Segment Start: SOURCE RECORDS
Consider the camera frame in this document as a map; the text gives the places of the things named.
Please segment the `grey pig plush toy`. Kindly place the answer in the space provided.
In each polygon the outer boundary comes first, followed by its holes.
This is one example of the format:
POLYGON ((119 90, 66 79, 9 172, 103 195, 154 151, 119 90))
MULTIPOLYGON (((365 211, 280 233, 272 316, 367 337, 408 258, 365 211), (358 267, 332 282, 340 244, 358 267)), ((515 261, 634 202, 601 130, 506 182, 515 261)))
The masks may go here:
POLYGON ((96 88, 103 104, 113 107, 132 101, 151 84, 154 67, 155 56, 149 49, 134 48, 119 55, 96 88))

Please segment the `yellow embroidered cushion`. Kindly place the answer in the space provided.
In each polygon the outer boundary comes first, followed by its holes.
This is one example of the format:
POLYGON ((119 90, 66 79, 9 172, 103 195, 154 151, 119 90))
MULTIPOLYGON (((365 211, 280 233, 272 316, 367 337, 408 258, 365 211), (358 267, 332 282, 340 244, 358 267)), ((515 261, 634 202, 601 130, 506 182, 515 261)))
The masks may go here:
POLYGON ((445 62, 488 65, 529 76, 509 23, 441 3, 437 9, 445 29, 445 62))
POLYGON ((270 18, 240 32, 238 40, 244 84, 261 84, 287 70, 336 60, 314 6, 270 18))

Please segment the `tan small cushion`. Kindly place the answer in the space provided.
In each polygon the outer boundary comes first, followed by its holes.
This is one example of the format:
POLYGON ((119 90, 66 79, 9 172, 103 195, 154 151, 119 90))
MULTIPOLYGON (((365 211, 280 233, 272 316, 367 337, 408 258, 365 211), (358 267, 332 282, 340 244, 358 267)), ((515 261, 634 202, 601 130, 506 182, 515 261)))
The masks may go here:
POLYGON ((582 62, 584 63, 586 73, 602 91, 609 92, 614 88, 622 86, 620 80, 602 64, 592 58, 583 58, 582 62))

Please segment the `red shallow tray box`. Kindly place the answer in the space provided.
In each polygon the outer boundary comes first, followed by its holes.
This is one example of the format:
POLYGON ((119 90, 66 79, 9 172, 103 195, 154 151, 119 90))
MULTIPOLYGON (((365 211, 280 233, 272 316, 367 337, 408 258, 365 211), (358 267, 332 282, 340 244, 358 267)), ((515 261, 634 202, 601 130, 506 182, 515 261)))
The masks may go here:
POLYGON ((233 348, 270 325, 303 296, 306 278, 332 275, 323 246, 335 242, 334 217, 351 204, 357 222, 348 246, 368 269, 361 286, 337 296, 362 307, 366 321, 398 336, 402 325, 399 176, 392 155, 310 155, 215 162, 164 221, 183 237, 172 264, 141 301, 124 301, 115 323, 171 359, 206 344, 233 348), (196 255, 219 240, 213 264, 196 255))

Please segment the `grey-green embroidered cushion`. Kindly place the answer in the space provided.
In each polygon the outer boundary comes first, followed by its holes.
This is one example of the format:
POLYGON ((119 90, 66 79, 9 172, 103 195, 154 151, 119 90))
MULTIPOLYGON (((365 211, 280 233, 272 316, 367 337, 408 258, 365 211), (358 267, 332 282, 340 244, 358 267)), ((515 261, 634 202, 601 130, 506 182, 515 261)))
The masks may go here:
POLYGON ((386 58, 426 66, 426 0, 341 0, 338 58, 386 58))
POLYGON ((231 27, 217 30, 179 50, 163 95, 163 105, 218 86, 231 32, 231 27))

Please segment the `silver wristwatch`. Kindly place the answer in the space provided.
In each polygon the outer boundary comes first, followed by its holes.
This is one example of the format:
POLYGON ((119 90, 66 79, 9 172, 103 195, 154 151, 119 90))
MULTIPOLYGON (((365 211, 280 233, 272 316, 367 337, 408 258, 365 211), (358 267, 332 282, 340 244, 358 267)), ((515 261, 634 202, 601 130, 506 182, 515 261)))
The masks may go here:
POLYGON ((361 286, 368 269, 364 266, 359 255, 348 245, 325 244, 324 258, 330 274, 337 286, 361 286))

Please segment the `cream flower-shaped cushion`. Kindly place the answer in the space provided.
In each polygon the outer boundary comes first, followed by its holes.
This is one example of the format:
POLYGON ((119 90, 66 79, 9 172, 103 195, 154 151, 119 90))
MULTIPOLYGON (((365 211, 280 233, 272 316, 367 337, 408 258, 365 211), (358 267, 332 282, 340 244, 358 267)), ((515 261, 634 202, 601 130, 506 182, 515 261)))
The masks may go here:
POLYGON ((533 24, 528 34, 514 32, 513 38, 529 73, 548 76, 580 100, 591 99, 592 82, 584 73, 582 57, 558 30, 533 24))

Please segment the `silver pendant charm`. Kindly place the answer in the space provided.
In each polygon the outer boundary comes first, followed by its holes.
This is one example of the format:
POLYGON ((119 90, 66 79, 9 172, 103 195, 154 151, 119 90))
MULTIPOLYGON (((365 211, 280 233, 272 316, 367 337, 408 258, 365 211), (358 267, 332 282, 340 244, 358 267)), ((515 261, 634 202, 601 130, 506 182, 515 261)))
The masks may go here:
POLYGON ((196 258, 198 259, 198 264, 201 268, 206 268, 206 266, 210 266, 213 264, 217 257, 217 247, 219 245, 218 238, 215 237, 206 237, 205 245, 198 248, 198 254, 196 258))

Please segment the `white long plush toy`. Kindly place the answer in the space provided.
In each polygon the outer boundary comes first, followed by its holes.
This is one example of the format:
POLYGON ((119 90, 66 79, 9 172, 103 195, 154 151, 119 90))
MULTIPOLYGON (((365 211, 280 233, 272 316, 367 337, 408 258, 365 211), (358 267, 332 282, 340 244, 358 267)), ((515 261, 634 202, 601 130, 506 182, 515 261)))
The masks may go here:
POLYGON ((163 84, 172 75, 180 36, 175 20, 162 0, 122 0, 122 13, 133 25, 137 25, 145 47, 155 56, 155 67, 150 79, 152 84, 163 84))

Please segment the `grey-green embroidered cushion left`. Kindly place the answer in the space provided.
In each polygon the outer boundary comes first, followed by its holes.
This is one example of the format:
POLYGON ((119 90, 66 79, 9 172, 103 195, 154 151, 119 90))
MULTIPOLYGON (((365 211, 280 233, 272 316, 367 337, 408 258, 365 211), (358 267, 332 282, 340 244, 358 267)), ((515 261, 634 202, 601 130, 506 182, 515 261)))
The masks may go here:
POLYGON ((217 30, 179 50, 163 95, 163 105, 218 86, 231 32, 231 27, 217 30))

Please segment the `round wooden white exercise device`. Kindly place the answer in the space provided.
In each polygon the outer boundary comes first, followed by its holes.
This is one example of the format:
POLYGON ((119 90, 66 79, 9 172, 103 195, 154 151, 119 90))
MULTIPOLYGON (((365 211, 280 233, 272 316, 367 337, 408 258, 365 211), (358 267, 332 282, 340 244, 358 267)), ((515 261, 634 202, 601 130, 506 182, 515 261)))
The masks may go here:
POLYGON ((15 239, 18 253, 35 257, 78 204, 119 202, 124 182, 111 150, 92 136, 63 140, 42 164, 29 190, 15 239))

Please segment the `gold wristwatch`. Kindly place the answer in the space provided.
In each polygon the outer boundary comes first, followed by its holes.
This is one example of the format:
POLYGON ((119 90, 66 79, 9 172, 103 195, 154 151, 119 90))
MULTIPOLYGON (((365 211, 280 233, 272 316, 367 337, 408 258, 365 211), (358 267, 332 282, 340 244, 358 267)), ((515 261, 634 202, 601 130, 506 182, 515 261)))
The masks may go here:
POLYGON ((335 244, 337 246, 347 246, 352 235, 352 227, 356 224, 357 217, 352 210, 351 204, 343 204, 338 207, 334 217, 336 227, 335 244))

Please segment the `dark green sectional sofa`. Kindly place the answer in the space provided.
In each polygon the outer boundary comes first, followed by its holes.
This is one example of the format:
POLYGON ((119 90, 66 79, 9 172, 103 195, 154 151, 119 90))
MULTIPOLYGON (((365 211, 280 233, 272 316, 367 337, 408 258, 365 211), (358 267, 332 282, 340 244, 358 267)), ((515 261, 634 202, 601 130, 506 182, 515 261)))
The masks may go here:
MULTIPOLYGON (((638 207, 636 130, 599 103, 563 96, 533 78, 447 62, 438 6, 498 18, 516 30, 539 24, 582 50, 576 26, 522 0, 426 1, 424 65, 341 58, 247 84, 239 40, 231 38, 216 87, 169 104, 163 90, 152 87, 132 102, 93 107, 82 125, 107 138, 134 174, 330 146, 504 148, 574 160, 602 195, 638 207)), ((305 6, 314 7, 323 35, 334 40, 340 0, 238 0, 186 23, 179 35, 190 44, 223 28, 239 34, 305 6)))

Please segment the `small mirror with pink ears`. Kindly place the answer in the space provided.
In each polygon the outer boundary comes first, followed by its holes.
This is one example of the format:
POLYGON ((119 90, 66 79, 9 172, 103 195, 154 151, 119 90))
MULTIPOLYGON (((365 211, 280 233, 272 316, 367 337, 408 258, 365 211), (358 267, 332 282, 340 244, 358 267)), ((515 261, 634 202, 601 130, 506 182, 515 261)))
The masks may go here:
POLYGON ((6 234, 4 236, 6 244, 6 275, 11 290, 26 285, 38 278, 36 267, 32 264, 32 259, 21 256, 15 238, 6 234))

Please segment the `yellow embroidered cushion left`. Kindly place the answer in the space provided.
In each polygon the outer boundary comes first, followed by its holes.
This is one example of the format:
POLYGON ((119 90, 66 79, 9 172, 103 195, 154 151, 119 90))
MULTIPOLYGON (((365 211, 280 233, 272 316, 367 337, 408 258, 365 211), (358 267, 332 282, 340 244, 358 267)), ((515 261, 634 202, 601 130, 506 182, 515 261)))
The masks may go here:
Segment End: SOURCE RECORDS
Would you show each line of the listing above that has the string "plush"?

> OUTPUT FOR THIS TASK
Please segment the `grey pig plush toy`. Kindly place the answer in the space provided.
Please segment the `white long plush toy`. Kindly place the answer in the space provided.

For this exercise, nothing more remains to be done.